__Problem details__
Only one stretch of the data below should be repeated: the lines from the line containing "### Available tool" through the line containing "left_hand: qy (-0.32", inclusive, exactly as they are.

Recorded data
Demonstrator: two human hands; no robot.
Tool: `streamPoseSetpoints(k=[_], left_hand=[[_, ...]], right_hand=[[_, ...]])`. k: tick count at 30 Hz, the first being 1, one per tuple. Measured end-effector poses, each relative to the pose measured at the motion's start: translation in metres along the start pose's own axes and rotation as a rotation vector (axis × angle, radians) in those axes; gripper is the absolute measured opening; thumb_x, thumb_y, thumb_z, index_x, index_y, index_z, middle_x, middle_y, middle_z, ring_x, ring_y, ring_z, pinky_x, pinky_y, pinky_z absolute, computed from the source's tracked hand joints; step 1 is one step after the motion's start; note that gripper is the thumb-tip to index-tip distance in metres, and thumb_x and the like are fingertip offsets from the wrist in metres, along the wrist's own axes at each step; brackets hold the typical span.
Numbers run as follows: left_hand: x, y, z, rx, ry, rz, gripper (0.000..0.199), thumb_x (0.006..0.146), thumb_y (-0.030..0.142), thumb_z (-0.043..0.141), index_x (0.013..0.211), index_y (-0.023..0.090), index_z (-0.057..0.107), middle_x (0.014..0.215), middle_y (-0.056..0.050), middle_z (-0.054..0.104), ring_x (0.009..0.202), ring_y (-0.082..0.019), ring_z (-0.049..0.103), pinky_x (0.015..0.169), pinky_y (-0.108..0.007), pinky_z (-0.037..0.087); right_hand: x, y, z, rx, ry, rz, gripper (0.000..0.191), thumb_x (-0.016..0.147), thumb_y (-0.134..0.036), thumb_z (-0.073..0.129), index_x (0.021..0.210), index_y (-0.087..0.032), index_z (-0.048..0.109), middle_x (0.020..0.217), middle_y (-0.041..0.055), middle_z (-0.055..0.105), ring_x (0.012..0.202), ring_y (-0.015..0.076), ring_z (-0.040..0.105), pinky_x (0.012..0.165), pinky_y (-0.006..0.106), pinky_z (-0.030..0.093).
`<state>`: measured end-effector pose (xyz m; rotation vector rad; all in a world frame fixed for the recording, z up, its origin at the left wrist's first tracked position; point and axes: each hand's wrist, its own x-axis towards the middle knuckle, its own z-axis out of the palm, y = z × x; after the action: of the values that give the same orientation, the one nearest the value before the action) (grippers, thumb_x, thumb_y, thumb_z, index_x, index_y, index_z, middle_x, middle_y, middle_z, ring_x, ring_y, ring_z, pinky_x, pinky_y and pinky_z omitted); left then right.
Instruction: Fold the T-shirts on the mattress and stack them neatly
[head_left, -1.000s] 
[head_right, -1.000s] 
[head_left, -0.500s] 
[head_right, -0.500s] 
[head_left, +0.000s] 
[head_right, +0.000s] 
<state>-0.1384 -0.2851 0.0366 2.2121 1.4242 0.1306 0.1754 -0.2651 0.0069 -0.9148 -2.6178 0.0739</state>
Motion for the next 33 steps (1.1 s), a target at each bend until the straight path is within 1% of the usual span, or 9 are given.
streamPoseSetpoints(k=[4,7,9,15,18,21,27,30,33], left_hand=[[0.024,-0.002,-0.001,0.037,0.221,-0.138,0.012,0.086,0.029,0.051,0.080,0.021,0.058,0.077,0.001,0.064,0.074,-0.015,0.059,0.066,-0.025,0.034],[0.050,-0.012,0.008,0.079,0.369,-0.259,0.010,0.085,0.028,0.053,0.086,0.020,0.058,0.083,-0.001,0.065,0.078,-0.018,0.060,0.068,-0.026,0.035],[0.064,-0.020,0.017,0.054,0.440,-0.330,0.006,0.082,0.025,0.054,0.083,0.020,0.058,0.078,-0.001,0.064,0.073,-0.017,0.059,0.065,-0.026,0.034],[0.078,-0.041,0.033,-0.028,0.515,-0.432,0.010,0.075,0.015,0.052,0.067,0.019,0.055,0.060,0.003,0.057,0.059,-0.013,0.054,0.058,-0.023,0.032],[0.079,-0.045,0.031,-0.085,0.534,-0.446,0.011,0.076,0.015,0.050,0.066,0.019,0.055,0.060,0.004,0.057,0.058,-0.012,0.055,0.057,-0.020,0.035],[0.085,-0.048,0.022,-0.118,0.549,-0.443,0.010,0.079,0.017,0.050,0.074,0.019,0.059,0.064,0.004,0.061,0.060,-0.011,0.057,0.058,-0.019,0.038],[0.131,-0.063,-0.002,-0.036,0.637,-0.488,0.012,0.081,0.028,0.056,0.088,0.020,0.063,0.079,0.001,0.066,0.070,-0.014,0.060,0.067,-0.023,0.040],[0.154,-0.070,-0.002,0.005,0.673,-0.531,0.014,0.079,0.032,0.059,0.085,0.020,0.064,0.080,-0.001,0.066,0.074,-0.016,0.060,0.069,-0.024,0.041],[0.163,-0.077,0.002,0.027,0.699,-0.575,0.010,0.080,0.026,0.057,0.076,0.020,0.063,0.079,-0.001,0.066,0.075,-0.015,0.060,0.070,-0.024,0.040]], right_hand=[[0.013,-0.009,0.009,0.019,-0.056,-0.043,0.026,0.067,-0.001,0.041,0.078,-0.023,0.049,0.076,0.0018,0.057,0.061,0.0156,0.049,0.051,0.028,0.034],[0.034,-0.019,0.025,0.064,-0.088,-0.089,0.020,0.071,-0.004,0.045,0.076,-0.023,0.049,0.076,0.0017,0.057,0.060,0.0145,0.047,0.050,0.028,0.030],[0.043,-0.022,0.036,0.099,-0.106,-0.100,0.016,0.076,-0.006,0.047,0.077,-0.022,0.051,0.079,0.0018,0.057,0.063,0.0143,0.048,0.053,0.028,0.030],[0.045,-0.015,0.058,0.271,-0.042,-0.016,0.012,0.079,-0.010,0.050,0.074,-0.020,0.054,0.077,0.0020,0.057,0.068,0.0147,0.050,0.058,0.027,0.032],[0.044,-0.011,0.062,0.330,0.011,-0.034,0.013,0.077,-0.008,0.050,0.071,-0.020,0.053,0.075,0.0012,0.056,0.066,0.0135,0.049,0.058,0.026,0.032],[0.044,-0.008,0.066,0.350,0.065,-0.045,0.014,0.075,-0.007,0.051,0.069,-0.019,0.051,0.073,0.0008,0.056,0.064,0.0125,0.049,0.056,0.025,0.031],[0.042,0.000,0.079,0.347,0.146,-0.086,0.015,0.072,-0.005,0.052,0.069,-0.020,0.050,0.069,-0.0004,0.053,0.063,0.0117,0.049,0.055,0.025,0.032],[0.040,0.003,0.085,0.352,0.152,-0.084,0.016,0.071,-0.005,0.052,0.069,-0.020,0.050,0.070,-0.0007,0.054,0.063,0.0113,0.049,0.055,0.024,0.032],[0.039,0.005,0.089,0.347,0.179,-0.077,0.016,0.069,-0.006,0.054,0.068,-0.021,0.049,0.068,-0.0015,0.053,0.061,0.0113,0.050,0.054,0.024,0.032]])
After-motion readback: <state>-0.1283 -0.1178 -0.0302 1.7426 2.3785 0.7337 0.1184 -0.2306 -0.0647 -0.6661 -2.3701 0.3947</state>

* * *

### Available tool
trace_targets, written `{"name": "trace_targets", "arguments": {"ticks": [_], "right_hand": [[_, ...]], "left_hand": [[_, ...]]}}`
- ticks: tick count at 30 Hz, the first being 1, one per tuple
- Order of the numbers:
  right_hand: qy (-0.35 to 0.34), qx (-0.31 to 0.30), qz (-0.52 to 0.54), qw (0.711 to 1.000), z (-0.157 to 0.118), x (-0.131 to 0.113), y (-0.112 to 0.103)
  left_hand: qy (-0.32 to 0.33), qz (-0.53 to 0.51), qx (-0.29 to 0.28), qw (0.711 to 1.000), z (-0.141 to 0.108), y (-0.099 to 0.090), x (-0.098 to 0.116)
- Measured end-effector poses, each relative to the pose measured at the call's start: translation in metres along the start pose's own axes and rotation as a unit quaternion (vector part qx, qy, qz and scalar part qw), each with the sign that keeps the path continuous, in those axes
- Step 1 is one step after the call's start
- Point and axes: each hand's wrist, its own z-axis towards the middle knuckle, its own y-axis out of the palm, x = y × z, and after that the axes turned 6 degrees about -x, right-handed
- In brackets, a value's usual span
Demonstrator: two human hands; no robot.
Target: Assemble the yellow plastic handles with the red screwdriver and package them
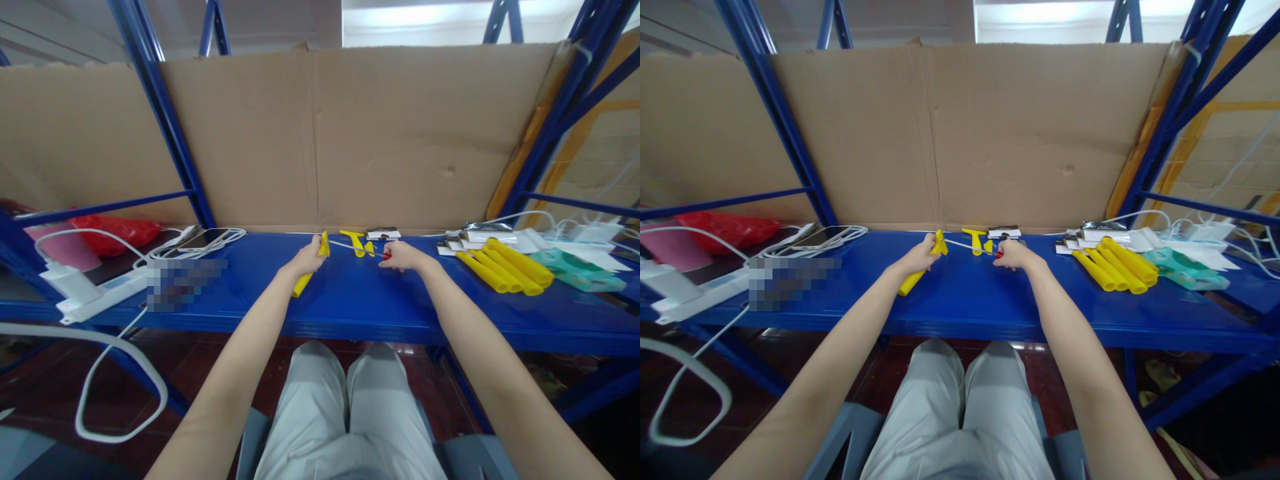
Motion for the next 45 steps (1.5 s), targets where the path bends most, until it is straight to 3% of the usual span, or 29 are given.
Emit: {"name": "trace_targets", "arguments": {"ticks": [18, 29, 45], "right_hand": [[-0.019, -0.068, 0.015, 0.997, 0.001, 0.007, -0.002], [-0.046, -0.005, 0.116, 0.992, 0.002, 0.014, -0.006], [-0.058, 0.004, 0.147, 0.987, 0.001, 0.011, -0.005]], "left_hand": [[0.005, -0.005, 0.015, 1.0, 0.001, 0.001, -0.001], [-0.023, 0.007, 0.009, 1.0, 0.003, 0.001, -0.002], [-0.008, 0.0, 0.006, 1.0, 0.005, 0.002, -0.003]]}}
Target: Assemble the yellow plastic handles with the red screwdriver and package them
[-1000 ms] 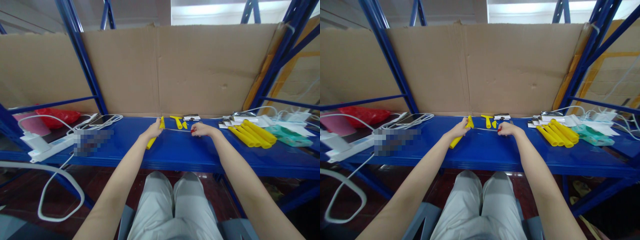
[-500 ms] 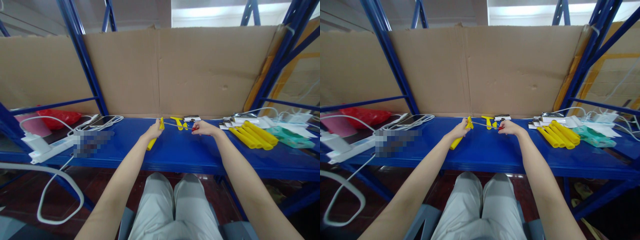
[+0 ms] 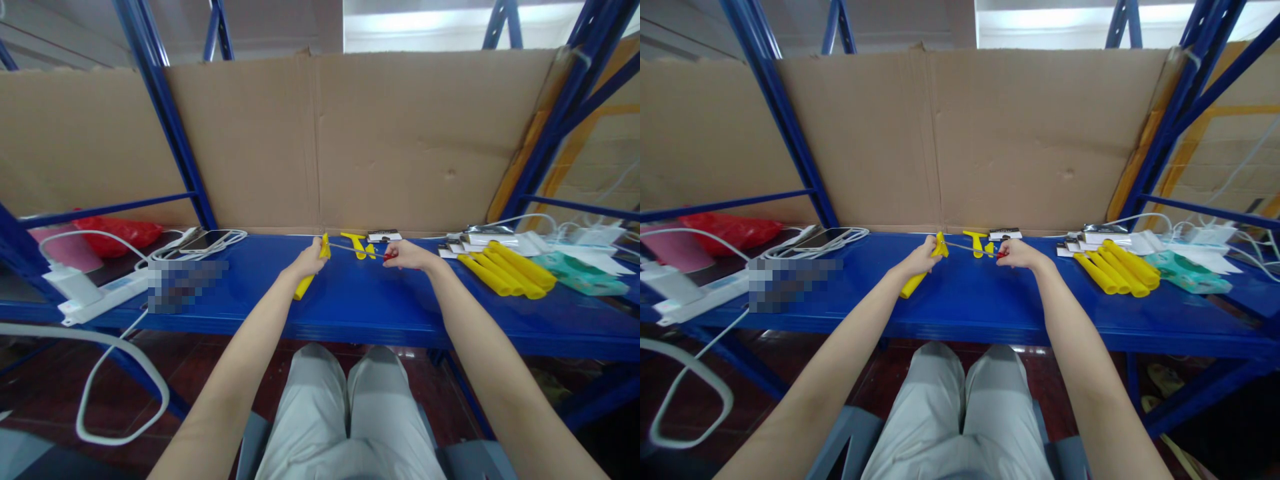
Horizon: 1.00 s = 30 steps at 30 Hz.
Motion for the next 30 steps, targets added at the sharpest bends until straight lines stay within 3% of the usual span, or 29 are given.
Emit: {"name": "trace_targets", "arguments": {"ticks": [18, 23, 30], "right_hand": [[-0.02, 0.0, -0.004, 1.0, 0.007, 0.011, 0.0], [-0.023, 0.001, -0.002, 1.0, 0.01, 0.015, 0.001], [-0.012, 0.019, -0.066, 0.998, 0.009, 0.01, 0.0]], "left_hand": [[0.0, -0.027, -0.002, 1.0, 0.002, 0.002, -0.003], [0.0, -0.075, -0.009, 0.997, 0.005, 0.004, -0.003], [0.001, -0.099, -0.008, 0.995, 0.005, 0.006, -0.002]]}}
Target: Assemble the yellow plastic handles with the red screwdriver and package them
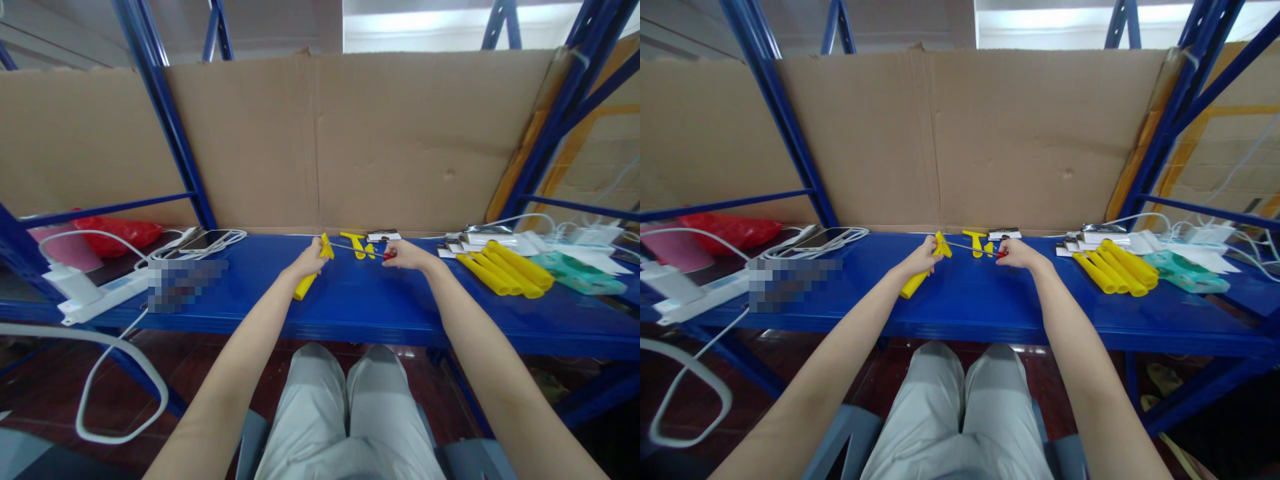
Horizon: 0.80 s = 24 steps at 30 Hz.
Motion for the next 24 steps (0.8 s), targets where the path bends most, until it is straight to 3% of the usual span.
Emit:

__Answer box__
### Available tool
trace_targets, written `{"name": "trace_targets", "arguments": {"ticks": [_], "right_hand": [[_, ...]], "left_hand": [[_, ...]]}}`
- ticks: tick count at 30 Hz, the first being 1, one per tuple
- Order of the numbers:
  right_hand: qy (-0.35 to 0.34), qx (-0.31 to 0.30), qz (-0.52 to 0.54), qw (0.711 to 1.000), z (-0.157 to 0.118), x (-0.131 to 0.113), y (-0.112 to 0.103)
  left_hand: qy (-0.32 to 0.33), qz (-0.53 to 0.51), qx (-0.29 to 0.28), qw (0.711 to 1.000), z (-0.141 to 0.108), y (-0.099 to 0.090), x (-0.098 to 0.116)

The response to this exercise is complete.